Assignment
Give the data again exactly, without images.

Stored data
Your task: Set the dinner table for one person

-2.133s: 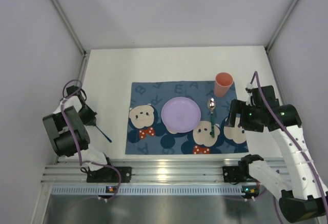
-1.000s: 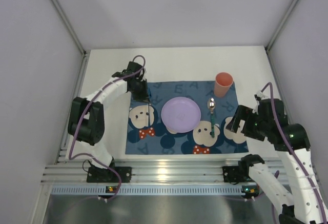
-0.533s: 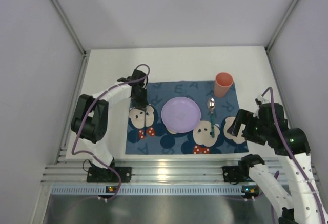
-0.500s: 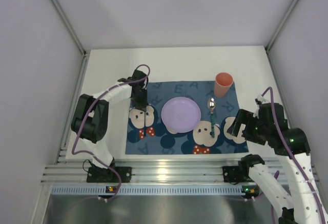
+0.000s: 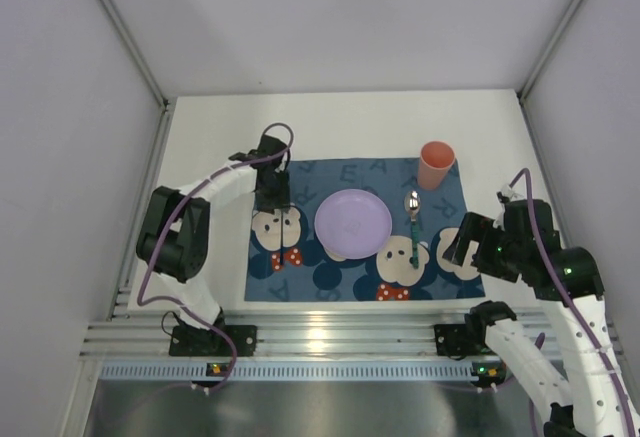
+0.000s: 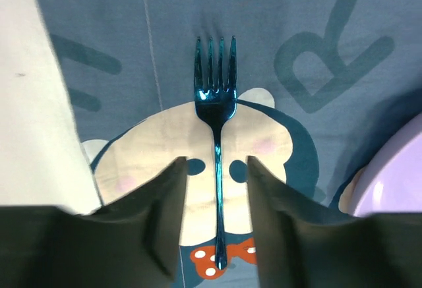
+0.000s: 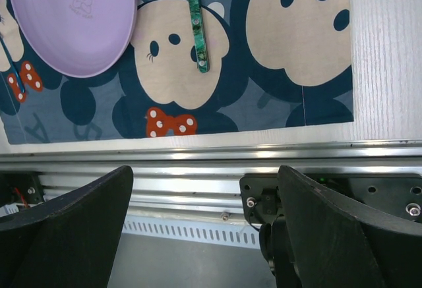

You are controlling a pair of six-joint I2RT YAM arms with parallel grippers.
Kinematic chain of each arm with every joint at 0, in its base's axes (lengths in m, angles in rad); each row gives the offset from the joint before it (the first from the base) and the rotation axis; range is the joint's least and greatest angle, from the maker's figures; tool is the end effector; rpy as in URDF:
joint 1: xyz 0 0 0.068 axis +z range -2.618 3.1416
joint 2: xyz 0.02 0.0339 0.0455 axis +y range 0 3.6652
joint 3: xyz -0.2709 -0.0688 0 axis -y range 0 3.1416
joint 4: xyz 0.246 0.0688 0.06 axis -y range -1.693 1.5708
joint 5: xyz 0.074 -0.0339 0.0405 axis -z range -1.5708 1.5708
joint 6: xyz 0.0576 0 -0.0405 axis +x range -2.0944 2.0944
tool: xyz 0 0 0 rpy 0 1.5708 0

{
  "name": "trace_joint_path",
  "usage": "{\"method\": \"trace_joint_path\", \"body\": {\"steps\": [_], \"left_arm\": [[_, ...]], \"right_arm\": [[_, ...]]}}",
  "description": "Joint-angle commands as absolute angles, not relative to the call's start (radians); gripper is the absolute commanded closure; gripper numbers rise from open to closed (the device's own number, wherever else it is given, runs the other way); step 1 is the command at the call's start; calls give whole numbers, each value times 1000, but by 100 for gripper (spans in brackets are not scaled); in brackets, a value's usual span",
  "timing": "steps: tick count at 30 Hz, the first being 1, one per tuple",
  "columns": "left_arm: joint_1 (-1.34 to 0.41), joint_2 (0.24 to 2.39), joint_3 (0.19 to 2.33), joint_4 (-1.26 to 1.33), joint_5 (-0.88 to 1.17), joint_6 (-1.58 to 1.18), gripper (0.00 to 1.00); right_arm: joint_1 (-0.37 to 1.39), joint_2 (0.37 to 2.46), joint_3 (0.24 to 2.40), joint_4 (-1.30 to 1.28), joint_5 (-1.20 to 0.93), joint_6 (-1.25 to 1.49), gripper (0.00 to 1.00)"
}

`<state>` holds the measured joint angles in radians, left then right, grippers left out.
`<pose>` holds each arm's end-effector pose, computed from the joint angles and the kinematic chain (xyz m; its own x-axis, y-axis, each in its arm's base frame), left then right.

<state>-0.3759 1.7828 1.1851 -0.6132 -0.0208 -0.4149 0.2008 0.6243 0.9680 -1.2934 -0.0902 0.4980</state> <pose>0.3357 -0.1312 0.1663 -0.9419 -0.0615 -0.3301 -0.0213 0.9920 -0.1241 0.0852 0.0226 0.3044 -0.8195 0.3187 -0.4763 0.1610 0.9257 0.3423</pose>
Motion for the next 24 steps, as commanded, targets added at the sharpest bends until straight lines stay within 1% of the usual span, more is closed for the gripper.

Response
Your task: Set the dinner table for one person

-2.133s: 
-1.000s: 
-0.533s: 
-0.500s: 
+0.000s: 
+0.000s: 
+0.000s: 

You are controlling a pair of six-joint I2RT YAM arms with parallel grippers.
Kinematic chain of each arm with every joint at 0, in its base's axes (lengths in m, angles in rad); each row gives the offset from the joint before it (the first from the base) and the rotation axis; range is the joint's least and greatest angle, from the maker's figures; tool is the end effector; rpy as in URDF:
joint 1: xyz 0 0 0.068 axis +z range -2.618 3.1416
joint 2: xyz 0.02 0.0339 0.0455 axis +y range 0 3.6652
joint 3: xyz -0.2709 -0.0688 0 axis -y range 0 3.1416
joint 4: xyz 0.246 0.0688 0.06 axis -y range -1.693 1.5708
joint 5: xyz 0.074 -0.0339 0.0405 axis -z range -1.5708 1.5708
joint 6: xyz 0.0576 0 -0.0405 axis +x range -2.0944 2.0944
tool: xyz 0 0 0 rpy 0 1.5708 0

{
  "name": "trace_joint_path",
  "usage": "{\"method\": \"trace_joint_path\", \"body\": {\"steps\": [_], \"left_arm\": [[_, ...]], \"right_arm\": [[_, ...]]}}",
  "description": "Joint-angle commands as absolute angles, not relative to the call's start (radians); gripper is the absolute commanded closure; gripper numbers rise from open to closed (the device's own number, wherever else it is given, runs the other way); step 1 is the command at the call's start; calls give whole numbers, each value times 1000, but by 100 for gripper (spans in brackets are not scaled); in brackets, a value's usual span",
  "timing": "steps: tick count at 30 Hz, the first being 1, one per tuple",
  "columns": "left_arm: joint_1 (-1.34 to 0.41), joint_2 (0.24 to 2.39), joint_3 (0.19 to 2.33), joint_4 (-1.26 to 1.33), joint_5 (-0.88 to 1.17), joint_6 (-1.58 to 1.18), gripper (0.00 to 1.00); right_arm: joint_1 (-0.37 to 1.39), joint_2 (0.37 to 2.46), joint_3 (0.24 to 2.40), joint_4 (-1.30 to 1.28), joint_5 (-1.20 to 0.93), joint_6 (-1.25 to 1.49), gripper (0.00 to 1.00)"
}

`<state>` holds the measured joint angles in radians, left then right, grippers left out.
`<pose>` holds each arm's end-effector pose, computed from the joint angles and the kinematic chain (xyz m; its own x-axis, y-axis, each in its arm's base frame), left then right.

<state>-0.3759 1.7828 1.1851 -0.6132 -0.0208 -0.4149 0.2008 0.6243 0.9680 -1.2934 -0.0902 0.4980</state> <pose>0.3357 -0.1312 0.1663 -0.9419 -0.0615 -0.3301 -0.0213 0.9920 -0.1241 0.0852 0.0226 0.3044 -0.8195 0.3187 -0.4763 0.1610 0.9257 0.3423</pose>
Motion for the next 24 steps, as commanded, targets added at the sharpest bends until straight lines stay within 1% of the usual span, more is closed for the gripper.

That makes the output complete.